Building infrastructure for autonomous vehicles can smooth down some of the rough edges of the technology, but the real work of navigation happens in the cars. Sensor packages of LiDAR arrays, 360° cameras and GPS units gather real-time information about the vehicle’s surroundings so an onboard robotics system can evaluate its options. Onboard computers must digest a constant stream of information—identifying obstacles, making sense of point cloud data and adapting to changing conditions.

But machine-driven decision-making works best under controlled conditions, and deviations from what is expected can perplex even the most sophisticated self-driving systems. As a result, many AVs rely on so-called “deep mapping,” which loads a centimeter-accurate scan of roadways and the environment into the computer’s memory to help vehicles orient themselves.

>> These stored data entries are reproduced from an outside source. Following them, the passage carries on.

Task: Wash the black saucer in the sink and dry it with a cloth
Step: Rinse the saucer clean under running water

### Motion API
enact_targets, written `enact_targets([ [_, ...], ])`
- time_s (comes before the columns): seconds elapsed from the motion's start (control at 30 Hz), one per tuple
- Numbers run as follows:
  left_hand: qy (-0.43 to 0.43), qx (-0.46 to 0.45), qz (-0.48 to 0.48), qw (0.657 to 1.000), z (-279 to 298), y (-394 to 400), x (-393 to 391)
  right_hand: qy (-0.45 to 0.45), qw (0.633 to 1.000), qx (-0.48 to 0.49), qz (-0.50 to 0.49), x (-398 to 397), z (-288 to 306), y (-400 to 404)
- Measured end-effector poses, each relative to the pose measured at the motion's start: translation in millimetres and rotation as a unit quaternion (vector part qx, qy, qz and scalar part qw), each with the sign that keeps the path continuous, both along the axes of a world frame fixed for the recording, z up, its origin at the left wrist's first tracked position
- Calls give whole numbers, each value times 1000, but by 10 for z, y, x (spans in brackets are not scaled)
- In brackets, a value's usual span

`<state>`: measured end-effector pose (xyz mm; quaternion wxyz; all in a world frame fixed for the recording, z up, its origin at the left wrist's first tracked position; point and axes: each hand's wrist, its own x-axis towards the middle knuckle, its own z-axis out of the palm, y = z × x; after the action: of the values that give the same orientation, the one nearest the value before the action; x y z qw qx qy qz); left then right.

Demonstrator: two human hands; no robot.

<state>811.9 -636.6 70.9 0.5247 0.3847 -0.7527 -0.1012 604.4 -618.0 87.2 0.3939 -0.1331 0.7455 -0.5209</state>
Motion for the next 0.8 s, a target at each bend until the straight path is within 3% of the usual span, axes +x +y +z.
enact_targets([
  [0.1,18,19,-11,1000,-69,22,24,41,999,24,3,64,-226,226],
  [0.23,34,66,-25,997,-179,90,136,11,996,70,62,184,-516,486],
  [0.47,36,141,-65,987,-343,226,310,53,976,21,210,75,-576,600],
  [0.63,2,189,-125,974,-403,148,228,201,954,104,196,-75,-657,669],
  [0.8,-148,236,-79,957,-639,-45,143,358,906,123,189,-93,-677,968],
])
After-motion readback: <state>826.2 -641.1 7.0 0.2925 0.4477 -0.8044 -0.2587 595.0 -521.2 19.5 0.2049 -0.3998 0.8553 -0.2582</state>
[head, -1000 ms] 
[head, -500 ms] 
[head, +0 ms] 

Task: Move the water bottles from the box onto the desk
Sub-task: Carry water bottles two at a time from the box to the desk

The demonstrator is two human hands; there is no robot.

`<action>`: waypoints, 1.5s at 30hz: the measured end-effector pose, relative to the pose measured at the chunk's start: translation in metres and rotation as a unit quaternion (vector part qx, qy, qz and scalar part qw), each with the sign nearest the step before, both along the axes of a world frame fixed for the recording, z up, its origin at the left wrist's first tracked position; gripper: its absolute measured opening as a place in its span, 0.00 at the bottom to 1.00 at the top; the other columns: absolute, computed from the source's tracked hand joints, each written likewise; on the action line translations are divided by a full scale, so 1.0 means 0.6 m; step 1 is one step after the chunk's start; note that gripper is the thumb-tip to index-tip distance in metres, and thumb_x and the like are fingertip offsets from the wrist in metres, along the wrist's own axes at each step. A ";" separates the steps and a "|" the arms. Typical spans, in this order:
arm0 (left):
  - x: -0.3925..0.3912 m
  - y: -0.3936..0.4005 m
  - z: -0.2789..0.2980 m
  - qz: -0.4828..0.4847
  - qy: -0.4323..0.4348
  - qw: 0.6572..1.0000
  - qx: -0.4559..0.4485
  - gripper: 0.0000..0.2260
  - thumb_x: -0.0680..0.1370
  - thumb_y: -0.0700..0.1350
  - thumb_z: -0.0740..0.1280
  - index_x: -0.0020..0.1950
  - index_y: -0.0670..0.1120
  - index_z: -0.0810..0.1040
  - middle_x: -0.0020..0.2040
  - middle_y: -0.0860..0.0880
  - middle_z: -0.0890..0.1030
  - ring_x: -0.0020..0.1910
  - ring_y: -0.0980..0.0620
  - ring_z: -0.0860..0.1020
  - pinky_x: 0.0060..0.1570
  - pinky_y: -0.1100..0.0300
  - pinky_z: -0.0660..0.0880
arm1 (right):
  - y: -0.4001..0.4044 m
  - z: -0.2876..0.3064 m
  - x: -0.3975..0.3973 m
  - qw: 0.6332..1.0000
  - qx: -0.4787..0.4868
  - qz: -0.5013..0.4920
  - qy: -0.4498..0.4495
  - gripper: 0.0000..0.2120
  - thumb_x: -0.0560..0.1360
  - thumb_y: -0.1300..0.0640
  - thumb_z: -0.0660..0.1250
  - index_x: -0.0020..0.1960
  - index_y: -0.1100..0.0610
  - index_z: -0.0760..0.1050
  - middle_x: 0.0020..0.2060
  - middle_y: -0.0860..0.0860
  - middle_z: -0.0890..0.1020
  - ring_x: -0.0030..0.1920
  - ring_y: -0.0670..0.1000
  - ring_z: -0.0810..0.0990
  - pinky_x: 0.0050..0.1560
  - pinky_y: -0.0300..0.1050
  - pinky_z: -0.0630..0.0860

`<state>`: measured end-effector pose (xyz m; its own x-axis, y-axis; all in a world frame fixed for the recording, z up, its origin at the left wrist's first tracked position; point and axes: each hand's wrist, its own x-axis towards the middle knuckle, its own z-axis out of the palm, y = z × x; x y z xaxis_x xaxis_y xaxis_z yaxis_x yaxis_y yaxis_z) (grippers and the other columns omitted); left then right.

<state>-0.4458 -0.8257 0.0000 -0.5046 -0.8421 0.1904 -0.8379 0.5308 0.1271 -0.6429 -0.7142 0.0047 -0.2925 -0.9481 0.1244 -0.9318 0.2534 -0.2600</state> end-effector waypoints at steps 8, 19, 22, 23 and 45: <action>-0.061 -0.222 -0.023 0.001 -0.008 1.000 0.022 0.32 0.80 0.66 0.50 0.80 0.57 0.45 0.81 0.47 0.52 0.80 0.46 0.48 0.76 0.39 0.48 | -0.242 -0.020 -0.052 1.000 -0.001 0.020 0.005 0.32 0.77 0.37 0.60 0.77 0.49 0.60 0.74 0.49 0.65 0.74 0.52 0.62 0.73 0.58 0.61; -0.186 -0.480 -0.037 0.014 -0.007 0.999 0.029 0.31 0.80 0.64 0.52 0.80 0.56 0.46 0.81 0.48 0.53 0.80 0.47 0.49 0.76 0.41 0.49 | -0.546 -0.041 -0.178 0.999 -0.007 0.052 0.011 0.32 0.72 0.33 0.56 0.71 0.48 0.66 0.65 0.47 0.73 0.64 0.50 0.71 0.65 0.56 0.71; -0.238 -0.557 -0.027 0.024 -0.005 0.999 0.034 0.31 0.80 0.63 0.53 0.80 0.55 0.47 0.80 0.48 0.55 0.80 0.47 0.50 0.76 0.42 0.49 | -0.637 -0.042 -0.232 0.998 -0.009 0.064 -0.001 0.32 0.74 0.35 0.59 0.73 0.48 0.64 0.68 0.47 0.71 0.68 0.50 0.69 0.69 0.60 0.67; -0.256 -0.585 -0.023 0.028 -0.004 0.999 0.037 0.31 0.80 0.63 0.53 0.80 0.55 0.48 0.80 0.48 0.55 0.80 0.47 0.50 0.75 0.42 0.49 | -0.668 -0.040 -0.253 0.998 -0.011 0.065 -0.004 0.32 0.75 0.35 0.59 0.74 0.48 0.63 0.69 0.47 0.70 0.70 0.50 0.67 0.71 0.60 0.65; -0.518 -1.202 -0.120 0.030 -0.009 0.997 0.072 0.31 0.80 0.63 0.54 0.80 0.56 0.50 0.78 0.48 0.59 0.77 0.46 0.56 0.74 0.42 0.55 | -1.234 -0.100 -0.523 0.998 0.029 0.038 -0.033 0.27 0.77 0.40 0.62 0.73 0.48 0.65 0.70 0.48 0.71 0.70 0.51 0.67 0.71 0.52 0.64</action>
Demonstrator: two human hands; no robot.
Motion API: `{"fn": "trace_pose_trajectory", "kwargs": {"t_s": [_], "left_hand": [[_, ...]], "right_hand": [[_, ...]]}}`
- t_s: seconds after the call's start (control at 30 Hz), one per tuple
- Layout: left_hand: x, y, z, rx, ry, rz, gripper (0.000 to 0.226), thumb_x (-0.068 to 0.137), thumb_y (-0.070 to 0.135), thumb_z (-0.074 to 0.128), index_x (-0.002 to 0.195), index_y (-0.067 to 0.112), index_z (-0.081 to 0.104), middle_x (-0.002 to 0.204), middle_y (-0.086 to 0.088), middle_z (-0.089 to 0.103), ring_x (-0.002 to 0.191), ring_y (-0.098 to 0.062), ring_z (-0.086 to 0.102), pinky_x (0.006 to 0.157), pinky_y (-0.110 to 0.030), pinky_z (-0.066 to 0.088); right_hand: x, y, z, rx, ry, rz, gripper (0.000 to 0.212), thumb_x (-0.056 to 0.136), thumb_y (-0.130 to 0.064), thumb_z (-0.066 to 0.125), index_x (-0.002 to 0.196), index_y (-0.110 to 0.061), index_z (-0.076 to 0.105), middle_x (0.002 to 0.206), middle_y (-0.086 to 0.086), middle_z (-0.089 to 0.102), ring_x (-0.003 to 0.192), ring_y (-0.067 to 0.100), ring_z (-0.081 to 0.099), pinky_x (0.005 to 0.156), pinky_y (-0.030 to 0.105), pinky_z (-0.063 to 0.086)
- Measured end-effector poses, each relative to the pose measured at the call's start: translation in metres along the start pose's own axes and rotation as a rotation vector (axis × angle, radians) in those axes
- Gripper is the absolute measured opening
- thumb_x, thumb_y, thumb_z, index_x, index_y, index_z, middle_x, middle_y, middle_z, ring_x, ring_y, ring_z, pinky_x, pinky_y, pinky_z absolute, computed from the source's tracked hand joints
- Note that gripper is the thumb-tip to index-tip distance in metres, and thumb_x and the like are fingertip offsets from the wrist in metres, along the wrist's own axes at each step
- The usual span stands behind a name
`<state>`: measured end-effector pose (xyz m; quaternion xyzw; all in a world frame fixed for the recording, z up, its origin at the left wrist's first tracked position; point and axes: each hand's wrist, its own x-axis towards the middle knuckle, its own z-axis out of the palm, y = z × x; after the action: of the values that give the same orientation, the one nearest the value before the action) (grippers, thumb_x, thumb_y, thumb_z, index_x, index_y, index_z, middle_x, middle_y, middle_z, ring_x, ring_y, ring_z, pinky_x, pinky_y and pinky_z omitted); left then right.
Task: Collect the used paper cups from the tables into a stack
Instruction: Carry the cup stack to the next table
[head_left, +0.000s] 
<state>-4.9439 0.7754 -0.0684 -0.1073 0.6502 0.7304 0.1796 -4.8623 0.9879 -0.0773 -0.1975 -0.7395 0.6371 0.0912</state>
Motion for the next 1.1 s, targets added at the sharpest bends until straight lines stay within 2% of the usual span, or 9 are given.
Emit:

“The machine-vision system on a self-driving car is fairly simplistic,” says Wei Luo, COO and head of product for Deep Map, a software developer specializing in deep-mapping systems for AVs. “To compensate for the computational limitations of the system to process new data in real-time, it needs to already have documentary information on what the world really looks like.”

 

 

Rather than send out sensor-laden survey cars ahead of time to collect information on roadways, as in earlier digital-mapping efforts, Deep Map focuses on software to provide real-time answers to a robot driver’s queries about its environment. The information is based on data harvested from the sensors of other self-driving cars in the area. Thus, the fidelity and up-to-date quality of maps increases with the size of the self-driving fleet on the roads. Through both onboard software and a constantly updating, cloud-based service, Deep Map feeds self-driving vehicles the clarifications they require, rather than asking the vehicle’s system to sift through a massive database of maps while driving at speed. “What self-driving cars need is a system that can rapidly answer questions while going 80 mph on a highway,” says Luo. “They need a software service designed for a robotics system.”

The issue with self-driving vehicles is that the first 90% of accuracy in decision-making is relatively easy with current technology, but each percentage point after that is much more difficult by orders of magnitude. “The closer one is to that last 0.001%, the harder it gets to make it happen,” she explains.

Founded two years ago by engineers who previously worked on Google Maps, Google Earth and other digital-mapping solutions, Mountain View, Calif.-based Deep Map has forged partnerships with major players in the self-driving market, like Ford and Honda.

Luo says the key advance in performance for driverless vehicles will come from providing prompt answers to vehicles when they get confused, rather than waiting for machine learning to catch up with humans.

But better data and sensor tech can go only so far, and chasing those last edge cases could be improved by better infrastructure, she says. “We are at a stage where we don’t require [smart infrastructure] to make it happen, but on the other hand, if there are smart sensors on roads and traffic lights and whatnot, it will make the deployment of self-driving vehicles safer.”